Let's first start with partitions, what are they?

Simply put, the data within an RDD is split into many partitions, and

partitions are very rigid things.

Most importantly, they never span multiple machines, this is super important.

Data in the same partition is always on the same machine.

Another point is that each machine in the cluster contains at least one partition.

Sometimes more, sometimes exactly one.

Actually, the number of partitions is configurable, by the way.

We'll learn about when and how the number of partitions can be changed by the user.

Though by default, when a job starts the number of partitions is

equal to the total number of cores on all executor nodes.

That's the default.

So for example if all of the machines in your cluster have four cores and

you have six worker nodes then that means the default number of partitions you can

start with may be 24.

And importantly spark comes with two out of the box kinds of partition

which makes sense for different sorts of applications.

These are hash partitioning and

range partitioning, we'll talk about these in more detail in the next few slides.

However, it's important to note that all of this talk about customizing

partitioning is only possible when working with Pair RDDs.

Since, as you'll see, partitioning is done based on keys,

so we partition based on keys, hence, we need a Pair RDD to do that, so

let's start with hash partitioning.

To illustrate this first kind of partitioning let's return to our

groupByKey example that we saw in the previous session.

As we saw on the last session by defaulting this example

hash partitioning is used but what is it?

How does it work?

What does it look like?

The way it works is like this.

Since groupByKey knows it has to move all of the data around the cluster,

its goal is to do that as fairly as possible.

So the first thing it does is it computes the partition p for

every tuple in the pair RDD.

So we start by getting the key's hash code And

then we modulo that with the default number of partitions.

So we said it was 24 in the last slide.

And whatever the answer is of this computation,

is the partition that that key goes onto.

Then when we actually do the hash partitioning,

the tuples in the same partition are sent to the machine hosting that partition.

So again the key intuition here is that hash partitioning tries to spread around

the data as evenly as possible over all of the partitions based on the keys.

The other kind of partitioning is called range partitioning.

This is important when some kind of order is defined on the key so

examples would include integers or charge or strings for

example and if we think about our previous examples where.

We were working with pair RDDs that had keys that were integers,

we could hypothetically range partition these keys.

For these kinds of RDDs with keys that can have an ordering,

range partitioning could be an efficient choice for partitioning your data.
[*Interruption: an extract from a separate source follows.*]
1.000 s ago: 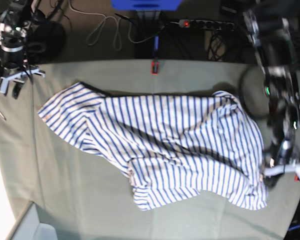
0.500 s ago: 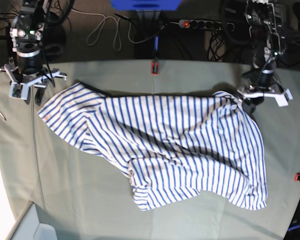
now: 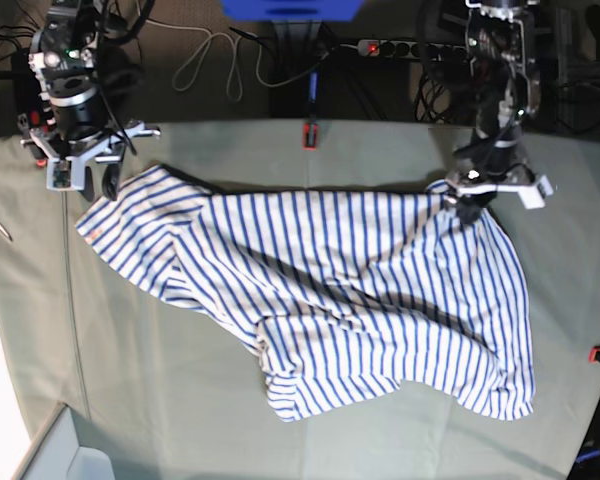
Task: Layout the t-shirt on the table in an organized manner, then fold the t-shirt properly
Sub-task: 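Grasp the shirt's shoulder corners with both grippers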
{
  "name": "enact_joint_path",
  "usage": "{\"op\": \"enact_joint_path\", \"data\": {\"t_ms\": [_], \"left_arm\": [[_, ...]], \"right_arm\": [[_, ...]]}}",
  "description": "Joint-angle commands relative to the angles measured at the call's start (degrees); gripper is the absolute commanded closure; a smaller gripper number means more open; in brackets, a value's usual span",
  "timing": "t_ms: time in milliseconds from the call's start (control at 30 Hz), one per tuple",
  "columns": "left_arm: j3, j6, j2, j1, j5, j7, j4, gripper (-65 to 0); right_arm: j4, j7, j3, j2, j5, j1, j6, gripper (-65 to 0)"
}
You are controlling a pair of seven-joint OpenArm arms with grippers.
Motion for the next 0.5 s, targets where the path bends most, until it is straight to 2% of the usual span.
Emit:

Intuitively though, that means when you're using a range partitioner,

keys are partitioned according to two things.

They're partitioned according to some kind of order, so like I said a numerical

order electrographical ordering as well as a set of sort of ranges for the keys.

So then you have groups of possible ranges that the keys can fall within.
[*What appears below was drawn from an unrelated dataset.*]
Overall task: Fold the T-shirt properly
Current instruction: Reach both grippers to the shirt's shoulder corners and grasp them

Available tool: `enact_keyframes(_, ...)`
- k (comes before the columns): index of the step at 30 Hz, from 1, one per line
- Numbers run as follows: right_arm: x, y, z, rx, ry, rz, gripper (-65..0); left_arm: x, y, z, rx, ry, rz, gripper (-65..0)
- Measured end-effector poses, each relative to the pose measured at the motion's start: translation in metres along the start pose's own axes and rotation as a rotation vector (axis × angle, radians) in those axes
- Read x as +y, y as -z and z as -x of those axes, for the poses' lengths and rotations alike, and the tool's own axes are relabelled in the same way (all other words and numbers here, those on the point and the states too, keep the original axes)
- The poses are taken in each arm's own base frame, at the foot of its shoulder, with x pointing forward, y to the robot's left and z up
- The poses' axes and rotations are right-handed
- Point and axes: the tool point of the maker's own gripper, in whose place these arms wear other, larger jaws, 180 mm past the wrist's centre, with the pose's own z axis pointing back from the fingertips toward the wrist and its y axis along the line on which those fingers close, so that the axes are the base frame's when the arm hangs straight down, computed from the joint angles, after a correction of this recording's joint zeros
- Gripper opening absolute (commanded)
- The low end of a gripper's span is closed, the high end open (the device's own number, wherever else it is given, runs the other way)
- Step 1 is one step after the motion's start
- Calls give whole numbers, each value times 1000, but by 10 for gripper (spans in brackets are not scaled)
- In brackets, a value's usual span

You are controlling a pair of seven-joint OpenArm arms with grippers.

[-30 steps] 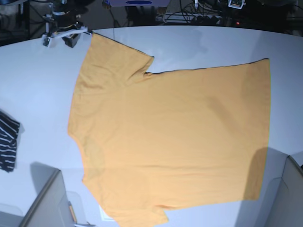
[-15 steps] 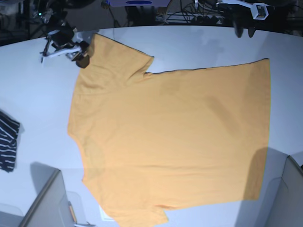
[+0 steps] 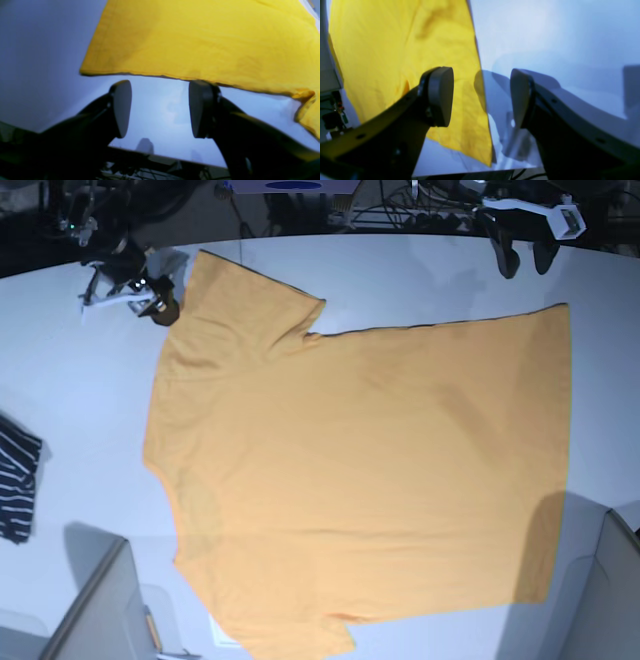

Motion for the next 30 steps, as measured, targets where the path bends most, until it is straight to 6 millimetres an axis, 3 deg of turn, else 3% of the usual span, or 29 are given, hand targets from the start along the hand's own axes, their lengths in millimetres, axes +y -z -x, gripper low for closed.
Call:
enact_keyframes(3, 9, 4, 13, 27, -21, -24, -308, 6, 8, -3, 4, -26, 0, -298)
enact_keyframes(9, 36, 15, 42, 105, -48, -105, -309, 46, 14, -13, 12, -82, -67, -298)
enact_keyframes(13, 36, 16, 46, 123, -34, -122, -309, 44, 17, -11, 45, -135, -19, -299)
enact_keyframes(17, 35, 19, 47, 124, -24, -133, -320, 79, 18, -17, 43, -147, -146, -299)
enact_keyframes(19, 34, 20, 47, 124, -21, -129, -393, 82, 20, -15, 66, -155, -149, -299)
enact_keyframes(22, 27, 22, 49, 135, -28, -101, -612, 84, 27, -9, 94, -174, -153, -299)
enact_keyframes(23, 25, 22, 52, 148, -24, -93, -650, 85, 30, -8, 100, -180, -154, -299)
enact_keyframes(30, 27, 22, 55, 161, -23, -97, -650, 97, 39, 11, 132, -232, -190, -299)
And that means that tuples with keys in the same range will

appear on the same nodes.

Let's look at a more concrete example each kind of partitioning must start with

hash partitioning, so consider we have a Pair RDD with these keys.

So we don't care about the values for

now but these the keys that we have in our pair RDD.

Let's say our desired number of partitions is 4.

Also just creating simple let's assume that the hashCode function

is just the identity function for this example.

And let's remember that you compute the partition what we do is we call

the hash code on the key.